Problem to work on:
The copy you return should hold every record below word for word and no images.

##### Recorded information #####

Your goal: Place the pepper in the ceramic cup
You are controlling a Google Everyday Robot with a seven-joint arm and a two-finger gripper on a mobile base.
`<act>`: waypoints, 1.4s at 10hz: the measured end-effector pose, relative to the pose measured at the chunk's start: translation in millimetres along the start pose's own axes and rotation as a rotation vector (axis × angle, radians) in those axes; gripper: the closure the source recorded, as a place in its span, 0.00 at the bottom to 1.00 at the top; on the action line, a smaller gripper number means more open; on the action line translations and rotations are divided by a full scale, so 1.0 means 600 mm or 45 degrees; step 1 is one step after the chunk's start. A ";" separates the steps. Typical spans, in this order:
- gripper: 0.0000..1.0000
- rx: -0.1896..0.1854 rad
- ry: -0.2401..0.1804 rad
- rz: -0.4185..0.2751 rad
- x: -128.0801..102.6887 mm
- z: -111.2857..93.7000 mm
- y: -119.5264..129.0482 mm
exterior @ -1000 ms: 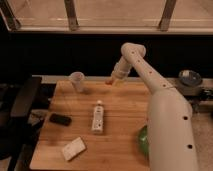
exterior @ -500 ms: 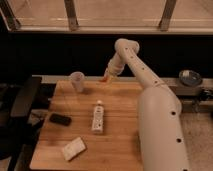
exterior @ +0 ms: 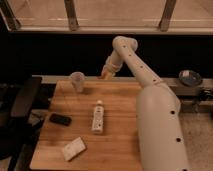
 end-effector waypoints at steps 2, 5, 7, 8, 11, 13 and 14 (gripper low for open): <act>0.87 0.068 -0.022 -0.124 -0.063 0.009 -0.047; 0.87 0.113 -0.064 -0.362 -0.178 0.020 -0.100; 0.87 0.112 -0.070 -0.420 -0.238 0.031 -0.128; 0.87 0.108 -0.073 -0.410 -0.256 0.042 -0.134; 0.87 0.110 -0.073 -0.402 -0.259 0.049 -0.139; 0.87 0.110 -0.070 -0.408 -0.250 0.042 -0.138; 0.84 0.110 -0.072 -0.412 -0.256 0.043 -0.141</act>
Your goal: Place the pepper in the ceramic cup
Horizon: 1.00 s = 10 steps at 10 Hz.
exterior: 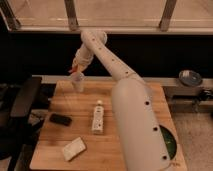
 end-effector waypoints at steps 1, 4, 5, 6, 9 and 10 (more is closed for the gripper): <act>0.77 -0.001 -0.002 -0.002 -0.003 0.003 -0.003; 0.64 0.001 0.000 -0.004 0.002 0.000 -0.004; 0.64 0.001 0.000 -0.006 0.002 0.001 -0.005; 0.64 0.001 -0.001 -0.008 0.000 0.003 -0.007; 0.64 0.002 -0.001 -0.012 0.002 0.002 -0.010; 0.64 0.001 -0.001 -0.014 0.003 0.002 -0.011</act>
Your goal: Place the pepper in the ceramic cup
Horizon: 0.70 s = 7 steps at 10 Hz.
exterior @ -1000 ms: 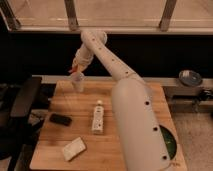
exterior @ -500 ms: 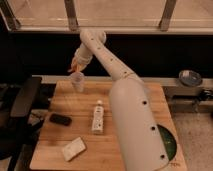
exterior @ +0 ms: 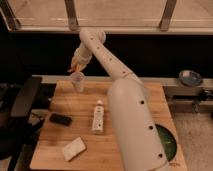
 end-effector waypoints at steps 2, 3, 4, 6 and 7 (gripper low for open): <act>0.64 0.000 0.000 -0.003 0.001 0.000 -0.002; 0.64 0.000 0.000 -0.004 0.001 0.001 -0.004; 0.64 0.001 0.000 -0.006 0.001 0.000 -0.005; 0.64 0.000 0.000 -0.009 0.002 0.001 -0.007; 0.64 0.000 0.000 -0.010 0.002 0.002 -0.008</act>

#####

Answer for the task:
Your goal: Place the pepper in the ceramic cup
You are controlling a Google Everyday Robot with a seven-joint arm and a two-finger gripper on a mobile base.
`<act>`: waypoints, 1.4s at 10hz: the measured end-effector pose, relative to the pose measured at the chunk's start: translation in millimetres along the start pose's own axes and rotation as a rotation vector (axis × angle, radians) in those axes; gripper: the closure the source recorded, as a place in its span, 0.00 at the bottom to 1.00 at the top; on the action line, a smaller gripper number means more open; on the action line translations and rotations are divided by a full scale, so 1.0 means 600 mm or 45 degrees; step 1 is one step after the chunk's start. A ";" separates the steps. Typical spans, in this order:
- gripper: 0.0000..1.0000
- rx: -0.1896..0.1854 rad
- ry: -0.2401..0.1804 rad
- rz: -0.4185..0.2751 rad
- x: -128.0801..102.6887 mm
- z: -111.2857..93.7000 mm
- y: -119.5264..129.0482 mm
exterior @ -1000 ms: 
exterior @ -500 ms: 
exterior @ +0 ms: 
 end-effector waypoints at steps 2, 5, 7, 8, 11, 13 and 14 (gripper low for open): <act>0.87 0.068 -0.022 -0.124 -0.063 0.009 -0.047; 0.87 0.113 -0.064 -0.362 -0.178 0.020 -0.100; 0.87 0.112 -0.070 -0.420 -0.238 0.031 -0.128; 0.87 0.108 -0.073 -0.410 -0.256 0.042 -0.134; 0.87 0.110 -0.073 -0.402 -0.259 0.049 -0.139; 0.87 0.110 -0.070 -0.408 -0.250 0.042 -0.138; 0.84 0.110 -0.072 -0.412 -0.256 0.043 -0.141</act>
Your goal: Place the pepper in the ceramic cup
Horizon: 1.00 s = 10 steps at 10 Hz.
exterior: 
 end-effector waypoints at steps 1, 4, 5, 6, 9 and 10 (more is closed for the gripper): <act>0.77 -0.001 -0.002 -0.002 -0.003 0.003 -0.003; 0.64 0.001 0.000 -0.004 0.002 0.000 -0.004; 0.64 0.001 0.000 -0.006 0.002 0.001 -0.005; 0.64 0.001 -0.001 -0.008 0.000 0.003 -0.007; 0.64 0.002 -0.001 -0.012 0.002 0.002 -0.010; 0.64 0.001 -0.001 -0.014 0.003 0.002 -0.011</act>
Your goal: Place the pepper in the ceramic cup
Horizon: 0.70 s = 7 steps at 10 Hz.
exterior @ -1000 ms: 
exterior @ -500 ms: 
exterior @ +0 ms: 
 end-effector waypoints at steps 2, 3, 4, 6 and 7 (gripper low for open): <act>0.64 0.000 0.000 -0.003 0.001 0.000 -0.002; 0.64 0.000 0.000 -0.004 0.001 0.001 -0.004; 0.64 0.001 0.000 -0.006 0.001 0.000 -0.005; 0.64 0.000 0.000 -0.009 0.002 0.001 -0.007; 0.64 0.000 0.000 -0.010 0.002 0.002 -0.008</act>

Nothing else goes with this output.